5. Transferring Property into a Living Trust
To take advantage of the benefits of a living trust, you must transfer property into the trust. The person who transfers property into a trust is called a "grantor." In general, your most valuable property should be placed in the trust. This may include
  • your house
  • other real estate
  •  business interests
  • stocks, bonds and mutual funds
  • money market accounts
  • brokerage accounts
  • royalty contracts, patents and copyrights
  • jewelry and antiques
  • precious metals
  • works of art
  • and valuable collections.
  • Real estate: You do not need to transfer real estate held by two people (joint tenancy or tenancy by the entirety) because it automatically transfers to the other person if one owner dies. However, it may still be a good idea to transfer this type of property into a living trust. This is because both owners could pass away in a common disaster, or the surviving owner could forget to place the property into a living trust at a later time.
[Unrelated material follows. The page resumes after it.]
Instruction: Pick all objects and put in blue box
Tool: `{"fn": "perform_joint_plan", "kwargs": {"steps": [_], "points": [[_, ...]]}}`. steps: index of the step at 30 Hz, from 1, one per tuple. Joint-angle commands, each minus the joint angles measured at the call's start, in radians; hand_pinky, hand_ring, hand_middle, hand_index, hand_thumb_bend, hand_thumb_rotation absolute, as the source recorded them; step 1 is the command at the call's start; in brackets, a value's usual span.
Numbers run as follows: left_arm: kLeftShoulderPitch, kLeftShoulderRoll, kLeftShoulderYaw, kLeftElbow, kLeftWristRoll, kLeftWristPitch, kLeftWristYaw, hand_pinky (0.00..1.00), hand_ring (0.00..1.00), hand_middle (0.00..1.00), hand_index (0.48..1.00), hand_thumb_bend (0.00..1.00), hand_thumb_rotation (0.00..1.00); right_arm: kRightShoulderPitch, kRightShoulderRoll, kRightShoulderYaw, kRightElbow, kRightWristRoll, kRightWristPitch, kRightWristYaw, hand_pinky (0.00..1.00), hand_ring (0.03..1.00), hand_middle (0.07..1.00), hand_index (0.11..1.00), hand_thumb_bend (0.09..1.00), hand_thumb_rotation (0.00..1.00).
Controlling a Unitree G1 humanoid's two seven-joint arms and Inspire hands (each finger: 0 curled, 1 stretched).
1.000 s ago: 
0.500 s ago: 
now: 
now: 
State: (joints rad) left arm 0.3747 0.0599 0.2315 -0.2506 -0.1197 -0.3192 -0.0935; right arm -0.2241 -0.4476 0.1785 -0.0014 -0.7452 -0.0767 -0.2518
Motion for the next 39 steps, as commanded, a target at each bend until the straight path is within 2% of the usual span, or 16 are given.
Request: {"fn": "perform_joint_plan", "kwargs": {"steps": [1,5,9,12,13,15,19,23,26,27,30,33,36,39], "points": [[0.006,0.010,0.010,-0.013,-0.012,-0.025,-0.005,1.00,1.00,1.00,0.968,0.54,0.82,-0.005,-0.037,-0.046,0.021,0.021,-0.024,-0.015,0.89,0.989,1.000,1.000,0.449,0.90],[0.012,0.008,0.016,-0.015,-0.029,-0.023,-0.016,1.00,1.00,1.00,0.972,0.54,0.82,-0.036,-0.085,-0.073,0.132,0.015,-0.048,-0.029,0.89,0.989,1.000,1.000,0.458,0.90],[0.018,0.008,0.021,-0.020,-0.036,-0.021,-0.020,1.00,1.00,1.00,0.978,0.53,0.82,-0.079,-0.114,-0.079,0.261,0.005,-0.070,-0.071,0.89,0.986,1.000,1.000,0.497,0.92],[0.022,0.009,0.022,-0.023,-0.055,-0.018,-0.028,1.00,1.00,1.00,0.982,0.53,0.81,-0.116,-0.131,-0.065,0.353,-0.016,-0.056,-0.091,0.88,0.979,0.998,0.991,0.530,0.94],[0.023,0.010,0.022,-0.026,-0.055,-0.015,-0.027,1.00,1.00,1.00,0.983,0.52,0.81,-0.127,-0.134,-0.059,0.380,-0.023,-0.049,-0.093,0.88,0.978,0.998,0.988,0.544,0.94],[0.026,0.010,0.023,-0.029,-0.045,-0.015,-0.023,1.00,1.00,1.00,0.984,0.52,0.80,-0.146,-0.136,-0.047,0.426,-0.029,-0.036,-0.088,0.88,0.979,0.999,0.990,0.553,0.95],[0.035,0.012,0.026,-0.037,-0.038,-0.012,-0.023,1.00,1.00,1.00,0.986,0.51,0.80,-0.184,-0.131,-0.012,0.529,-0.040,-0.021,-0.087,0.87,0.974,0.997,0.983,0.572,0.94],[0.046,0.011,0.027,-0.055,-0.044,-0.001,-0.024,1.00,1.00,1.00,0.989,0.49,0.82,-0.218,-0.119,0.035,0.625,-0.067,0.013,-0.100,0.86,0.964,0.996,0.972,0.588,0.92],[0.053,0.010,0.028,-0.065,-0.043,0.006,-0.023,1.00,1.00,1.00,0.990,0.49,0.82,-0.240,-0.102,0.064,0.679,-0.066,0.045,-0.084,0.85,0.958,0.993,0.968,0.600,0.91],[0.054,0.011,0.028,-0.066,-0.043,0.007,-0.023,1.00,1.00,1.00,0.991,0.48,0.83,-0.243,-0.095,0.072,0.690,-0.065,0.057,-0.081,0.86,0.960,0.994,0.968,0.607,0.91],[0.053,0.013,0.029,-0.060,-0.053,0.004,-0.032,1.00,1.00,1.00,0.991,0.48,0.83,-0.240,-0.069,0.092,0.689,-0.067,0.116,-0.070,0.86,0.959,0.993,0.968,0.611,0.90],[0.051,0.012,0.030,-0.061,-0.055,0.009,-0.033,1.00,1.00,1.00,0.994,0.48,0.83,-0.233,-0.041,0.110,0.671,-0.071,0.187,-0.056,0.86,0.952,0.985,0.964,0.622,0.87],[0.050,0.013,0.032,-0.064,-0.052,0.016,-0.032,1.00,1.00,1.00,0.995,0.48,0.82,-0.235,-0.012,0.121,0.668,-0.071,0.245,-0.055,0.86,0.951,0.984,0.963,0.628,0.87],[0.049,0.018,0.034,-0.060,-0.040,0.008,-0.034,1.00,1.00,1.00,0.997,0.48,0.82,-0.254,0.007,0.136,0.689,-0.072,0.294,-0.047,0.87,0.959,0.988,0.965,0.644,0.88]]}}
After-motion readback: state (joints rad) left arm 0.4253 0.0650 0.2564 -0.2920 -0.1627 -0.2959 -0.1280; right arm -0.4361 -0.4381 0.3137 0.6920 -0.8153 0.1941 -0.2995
You should read your home deed to determine how the property is owned.
  • Small business interests: If you have a small business, sole proprietorship, partnership interests, closely-held corporation or LLC, you should consider placing the interest in the living trust. Please be aware that S corporations have restrictions on ownership by trusts.
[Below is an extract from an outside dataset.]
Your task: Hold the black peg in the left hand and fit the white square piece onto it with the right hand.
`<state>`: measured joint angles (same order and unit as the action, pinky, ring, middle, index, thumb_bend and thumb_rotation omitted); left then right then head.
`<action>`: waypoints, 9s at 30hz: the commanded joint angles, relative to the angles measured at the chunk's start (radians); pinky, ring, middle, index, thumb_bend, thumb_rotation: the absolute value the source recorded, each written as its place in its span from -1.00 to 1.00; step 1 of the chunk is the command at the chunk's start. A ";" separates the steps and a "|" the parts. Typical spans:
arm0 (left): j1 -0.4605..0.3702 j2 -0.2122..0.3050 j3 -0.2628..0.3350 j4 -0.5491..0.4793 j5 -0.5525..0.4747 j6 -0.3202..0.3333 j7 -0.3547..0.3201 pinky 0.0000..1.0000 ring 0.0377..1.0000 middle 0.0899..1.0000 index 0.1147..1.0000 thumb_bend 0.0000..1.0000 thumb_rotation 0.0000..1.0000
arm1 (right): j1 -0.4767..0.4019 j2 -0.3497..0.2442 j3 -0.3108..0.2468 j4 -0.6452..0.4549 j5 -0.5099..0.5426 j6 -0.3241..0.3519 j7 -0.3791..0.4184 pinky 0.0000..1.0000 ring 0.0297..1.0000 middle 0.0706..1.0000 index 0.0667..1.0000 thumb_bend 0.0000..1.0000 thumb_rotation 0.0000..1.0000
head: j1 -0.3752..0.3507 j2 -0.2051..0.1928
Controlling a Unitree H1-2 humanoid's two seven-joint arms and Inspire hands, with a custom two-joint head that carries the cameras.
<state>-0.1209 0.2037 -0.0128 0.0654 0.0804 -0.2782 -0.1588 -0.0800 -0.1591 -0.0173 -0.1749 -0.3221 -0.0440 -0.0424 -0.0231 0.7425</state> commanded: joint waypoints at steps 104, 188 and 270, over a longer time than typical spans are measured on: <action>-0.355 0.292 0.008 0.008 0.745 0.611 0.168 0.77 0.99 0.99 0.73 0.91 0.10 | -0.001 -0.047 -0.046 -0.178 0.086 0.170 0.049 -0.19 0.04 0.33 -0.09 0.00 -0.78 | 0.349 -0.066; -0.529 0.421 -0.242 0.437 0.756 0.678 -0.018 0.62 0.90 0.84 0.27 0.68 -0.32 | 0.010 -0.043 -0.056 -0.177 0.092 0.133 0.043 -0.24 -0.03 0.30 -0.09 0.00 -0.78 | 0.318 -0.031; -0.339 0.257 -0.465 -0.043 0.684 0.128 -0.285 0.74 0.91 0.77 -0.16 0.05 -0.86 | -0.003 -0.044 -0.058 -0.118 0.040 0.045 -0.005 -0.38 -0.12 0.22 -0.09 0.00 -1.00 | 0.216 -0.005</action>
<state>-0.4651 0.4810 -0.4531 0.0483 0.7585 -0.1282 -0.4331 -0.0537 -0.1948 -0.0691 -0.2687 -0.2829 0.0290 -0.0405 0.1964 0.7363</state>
What Property does not go into a Living Trust?      

  • Property of little value: It may be exempt from probate or subject to a streamlined probate process.
  • Personal checking accounts. These are not typically placed into living trusts since money moves in and out of them so frequently.
  • Property that you buy or sell frequently: This is especially true if you do not expect to own the property when you die.
  • Cars: Most cars are not terribly valuable, and insurance companies may be reluctant to insure a car owned by a trust. If, however, you do own a valuable car, it may make sense to check with your insurance company to see if it will insure cars owned by trusts.
  • IRAs, 401(k)s, etc.: Technically, such accounts or funds cannot be owned by a trust. You can still avoid probate on these monies if you directly name a beneficiary to receive the funds in those accounts when you die.
  • Life insurance: Your policy will directly designate a beneficiary.
  • Income or principal from another trust: If you are receiving interest or principal from another person’s trust, you may not place this property in your living trust to give to beneficiaries. However, you may give this interest and principal to your beneficiaries through your will.

Selling Property in Your Trust

Even after you transfer property into a living trust, you can still sell it in two ways. The first, and most common, approach is simply to sell the property directly from the trust. In that situation, the seller of the property is the trust, not you. The second approach, used mostly when an institution requests it, is to transfer the property out of the trust and back to you as an individual before selling it.